What is being asked: Some entries follow. Reproduce exactly the lines starting at the one with "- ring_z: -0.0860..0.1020" and stopping after the one with "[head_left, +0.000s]".

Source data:

------------------------------------

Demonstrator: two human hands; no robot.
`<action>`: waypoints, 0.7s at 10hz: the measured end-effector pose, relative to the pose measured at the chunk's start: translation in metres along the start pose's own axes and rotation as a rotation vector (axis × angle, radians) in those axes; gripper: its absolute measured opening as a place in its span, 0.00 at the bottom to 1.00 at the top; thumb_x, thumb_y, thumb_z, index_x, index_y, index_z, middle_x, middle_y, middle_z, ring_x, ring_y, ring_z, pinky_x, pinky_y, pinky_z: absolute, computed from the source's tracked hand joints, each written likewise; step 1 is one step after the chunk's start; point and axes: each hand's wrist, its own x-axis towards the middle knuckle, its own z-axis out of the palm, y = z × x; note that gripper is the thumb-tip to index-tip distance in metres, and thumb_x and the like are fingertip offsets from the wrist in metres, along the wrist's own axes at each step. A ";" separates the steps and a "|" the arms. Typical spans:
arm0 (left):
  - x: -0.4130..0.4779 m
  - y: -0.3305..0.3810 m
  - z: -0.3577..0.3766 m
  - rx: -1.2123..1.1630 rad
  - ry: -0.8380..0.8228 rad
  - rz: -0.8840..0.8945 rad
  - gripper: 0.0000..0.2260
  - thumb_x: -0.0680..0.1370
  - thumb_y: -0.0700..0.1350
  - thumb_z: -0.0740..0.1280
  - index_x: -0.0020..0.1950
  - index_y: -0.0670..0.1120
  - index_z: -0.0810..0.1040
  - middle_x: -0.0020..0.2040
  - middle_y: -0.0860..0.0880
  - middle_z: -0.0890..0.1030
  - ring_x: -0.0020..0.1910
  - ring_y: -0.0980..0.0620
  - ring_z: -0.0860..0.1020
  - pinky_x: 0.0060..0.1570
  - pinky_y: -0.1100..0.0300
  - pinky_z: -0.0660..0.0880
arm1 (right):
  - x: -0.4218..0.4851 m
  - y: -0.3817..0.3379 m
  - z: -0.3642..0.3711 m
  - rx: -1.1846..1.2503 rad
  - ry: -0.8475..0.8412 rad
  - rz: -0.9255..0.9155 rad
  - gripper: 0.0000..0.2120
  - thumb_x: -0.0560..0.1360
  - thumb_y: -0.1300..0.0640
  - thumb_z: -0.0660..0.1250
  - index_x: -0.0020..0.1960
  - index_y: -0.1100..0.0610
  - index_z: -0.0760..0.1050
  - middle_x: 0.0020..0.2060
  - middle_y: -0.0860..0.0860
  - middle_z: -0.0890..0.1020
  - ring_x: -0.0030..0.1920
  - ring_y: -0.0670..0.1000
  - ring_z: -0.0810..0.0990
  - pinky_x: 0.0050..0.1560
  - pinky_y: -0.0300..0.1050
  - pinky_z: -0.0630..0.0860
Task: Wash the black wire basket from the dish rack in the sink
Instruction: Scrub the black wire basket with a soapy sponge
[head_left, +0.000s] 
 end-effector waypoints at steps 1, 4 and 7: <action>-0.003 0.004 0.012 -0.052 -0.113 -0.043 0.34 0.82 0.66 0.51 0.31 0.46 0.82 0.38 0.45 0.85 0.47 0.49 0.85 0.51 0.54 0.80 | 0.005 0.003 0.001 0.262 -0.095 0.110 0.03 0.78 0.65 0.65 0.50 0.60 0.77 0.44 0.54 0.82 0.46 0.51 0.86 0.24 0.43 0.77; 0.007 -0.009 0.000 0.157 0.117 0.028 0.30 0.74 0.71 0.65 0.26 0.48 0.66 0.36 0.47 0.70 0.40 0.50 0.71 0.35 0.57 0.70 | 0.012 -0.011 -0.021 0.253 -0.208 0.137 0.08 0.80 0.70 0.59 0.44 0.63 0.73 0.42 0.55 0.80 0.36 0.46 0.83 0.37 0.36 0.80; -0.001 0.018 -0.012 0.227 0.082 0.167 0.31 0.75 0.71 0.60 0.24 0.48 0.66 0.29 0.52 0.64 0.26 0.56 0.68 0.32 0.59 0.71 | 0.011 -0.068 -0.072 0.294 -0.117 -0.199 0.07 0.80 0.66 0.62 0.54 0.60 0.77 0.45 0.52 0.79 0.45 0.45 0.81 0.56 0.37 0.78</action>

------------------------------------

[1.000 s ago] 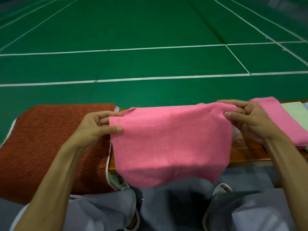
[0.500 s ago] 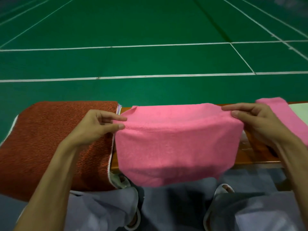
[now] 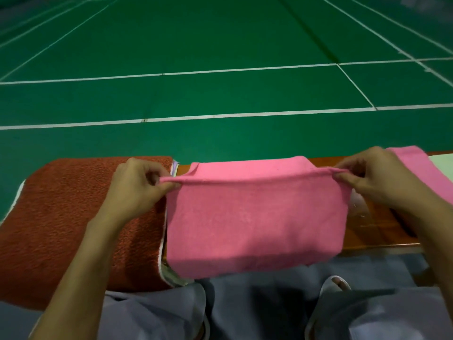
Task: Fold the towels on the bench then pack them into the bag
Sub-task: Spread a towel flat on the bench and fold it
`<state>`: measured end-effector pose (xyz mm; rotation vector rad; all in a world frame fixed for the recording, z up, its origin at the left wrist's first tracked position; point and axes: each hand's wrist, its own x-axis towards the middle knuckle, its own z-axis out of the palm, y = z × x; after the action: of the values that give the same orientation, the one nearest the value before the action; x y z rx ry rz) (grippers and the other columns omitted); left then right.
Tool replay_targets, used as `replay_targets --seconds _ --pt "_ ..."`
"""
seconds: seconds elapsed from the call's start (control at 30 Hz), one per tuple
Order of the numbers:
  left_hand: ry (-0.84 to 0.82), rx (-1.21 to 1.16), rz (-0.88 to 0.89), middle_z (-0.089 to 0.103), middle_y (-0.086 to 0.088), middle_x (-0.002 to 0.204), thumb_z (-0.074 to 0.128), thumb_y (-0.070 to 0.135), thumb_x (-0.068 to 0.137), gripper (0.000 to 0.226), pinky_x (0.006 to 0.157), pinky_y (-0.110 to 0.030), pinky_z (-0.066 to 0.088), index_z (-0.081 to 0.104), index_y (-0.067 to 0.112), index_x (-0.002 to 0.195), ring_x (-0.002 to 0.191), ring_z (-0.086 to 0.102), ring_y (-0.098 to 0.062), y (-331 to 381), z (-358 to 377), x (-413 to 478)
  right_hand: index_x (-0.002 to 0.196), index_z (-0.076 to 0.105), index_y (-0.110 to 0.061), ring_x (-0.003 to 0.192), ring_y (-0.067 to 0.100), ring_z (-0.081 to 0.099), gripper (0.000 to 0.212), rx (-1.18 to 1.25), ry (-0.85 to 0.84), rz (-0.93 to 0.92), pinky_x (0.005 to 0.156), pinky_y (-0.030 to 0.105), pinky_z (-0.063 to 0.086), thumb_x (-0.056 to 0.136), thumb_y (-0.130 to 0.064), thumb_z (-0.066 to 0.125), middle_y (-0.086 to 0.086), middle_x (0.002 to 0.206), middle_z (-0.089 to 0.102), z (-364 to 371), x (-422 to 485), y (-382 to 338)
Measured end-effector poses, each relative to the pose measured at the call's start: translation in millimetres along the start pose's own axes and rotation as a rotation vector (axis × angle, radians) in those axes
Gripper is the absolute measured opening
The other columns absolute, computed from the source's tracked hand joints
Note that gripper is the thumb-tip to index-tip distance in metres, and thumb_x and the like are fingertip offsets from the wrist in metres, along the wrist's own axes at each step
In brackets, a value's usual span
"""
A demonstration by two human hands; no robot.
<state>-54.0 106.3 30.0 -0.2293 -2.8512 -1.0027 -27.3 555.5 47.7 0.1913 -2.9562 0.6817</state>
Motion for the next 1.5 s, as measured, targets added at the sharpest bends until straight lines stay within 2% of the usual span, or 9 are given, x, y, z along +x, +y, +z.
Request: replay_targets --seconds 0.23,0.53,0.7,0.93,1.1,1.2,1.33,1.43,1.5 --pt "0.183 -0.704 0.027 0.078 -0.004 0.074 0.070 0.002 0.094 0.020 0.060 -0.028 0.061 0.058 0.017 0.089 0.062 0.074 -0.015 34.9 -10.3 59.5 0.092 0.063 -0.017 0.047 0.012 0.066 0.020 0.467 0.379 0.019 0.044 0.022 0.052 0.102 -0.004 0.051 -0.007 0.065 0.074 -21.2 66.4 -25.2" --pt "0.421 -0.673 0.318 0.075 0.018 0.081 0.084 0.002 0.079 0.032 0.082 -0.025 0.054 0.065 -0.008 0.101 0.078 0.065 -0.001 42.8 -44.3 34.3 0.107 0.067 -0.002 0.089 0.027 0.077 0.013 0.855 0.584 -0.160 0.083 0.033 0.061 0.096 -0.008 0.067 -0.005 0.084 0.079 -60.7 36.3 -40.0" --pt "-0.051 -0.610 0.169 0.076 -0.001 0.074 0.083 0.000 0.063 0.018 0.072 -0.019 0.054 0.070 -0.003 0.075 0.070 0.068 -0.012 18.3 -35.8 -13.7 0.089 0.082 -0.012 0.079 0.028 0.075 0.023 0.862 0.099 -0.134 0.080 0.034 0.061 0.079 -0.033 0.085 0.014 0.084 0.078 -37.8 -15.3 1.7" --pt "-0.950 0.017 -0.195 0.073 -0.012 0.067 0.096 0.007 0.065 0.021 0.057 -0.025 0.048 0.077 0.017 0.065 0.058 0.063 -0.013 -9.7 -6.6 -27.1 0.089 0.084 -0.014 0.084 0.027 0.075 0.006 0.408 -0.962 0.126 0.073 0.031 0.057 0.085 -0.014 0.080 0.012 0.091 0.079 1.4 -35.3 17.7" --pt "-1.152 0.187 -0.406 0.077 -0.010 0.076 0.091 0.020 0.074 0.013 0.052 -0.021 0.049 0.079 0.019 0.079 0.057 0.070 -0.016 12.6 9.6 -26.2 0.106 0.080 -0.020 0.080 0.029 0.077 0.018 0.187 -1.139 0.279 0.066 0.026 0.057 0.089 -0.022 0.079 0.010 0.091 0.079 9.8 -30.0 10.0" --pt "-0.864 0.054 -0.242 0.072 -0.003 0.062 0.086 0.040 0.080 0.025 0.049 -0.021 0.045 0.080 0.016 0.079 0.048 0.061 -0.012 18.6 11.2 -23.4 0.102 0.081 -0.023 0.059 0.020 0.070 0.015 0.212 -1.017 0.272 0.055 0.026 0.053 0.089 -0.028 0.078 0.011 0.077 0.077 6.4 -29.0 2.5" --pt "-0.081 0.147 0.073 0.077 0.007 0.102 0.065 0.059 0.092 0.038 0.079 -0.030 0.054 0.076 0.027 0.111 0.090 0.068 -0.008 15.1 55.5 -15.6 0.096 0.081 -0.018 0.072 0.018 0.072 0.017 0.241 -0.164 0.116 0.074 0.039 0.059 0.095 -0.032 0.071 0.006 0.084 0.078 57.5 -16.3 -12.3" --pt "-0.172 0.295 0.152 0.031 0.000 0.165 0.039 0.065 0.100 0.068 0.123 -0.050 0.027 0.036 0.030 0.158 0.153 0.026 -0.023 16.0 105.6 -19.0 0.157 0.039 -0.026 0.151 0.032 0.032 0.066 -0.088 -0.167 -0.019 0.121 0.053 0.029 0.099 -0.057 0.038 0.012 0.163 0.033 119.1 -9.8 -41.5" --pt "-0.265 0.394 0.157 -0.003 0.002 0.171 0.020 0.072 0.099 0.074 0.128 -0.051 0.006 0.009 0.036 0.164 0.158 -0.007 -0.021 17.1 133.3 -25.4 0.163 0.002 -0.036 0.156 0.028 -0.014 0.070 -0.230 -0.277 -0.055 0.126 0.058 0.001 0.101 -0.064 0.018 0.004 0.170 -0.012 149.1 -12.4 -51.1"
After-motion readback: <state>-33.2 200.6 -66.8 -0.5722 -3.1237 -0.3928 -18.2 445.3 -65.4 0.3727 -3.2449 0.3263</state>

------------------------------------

Written solution:
  - ring_z: -0.0860..0.1020
  - pinky_x: 0.0060..0.1570
  - pinky_y: -0.1100..0.0300
  - pinky_z: -0.0660..0.0880
arm1 (right):
  - x: -0.4218..0.4851 m
  - y: -0.3817..0.3379 m
  - z: -0.3642..0.3711 m
  - rx: -1.1846..1.2503 rad
  - ry: -0.8475..0.8412 rad
  - rz: -0.9255..0.9155 rad
  - gripper: 0.0000..0.2120
  - thumb_x: -0.0560..0.1360
  - thumb_y: -0.1300..0.0640
  - thumb_z: -0.0660..0.1250
  - index_x: -0.0020..0.1960
  - index_y: -0.1100..0.0610
  - index_z: -0.0760..0.1050
  - middle_x: 0.0020..0.2060
  - middle_y: -0.0860..0.0860
  - middle_z: -0.0890..0.1020
  - ring_x: -0.0030..0.1920
  - ring_y: -0.0670..0.1000
  - ring_z: -0.0810..0.0990
  - pinky_x: 0.0050..0.1560
  - pinky_y: -0.0300..0.1050
  - pinky_z: -0.0630..0.0860
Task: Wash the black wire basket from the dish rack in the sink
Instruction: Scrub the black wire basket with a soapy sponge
[head_left, +0.000s] 

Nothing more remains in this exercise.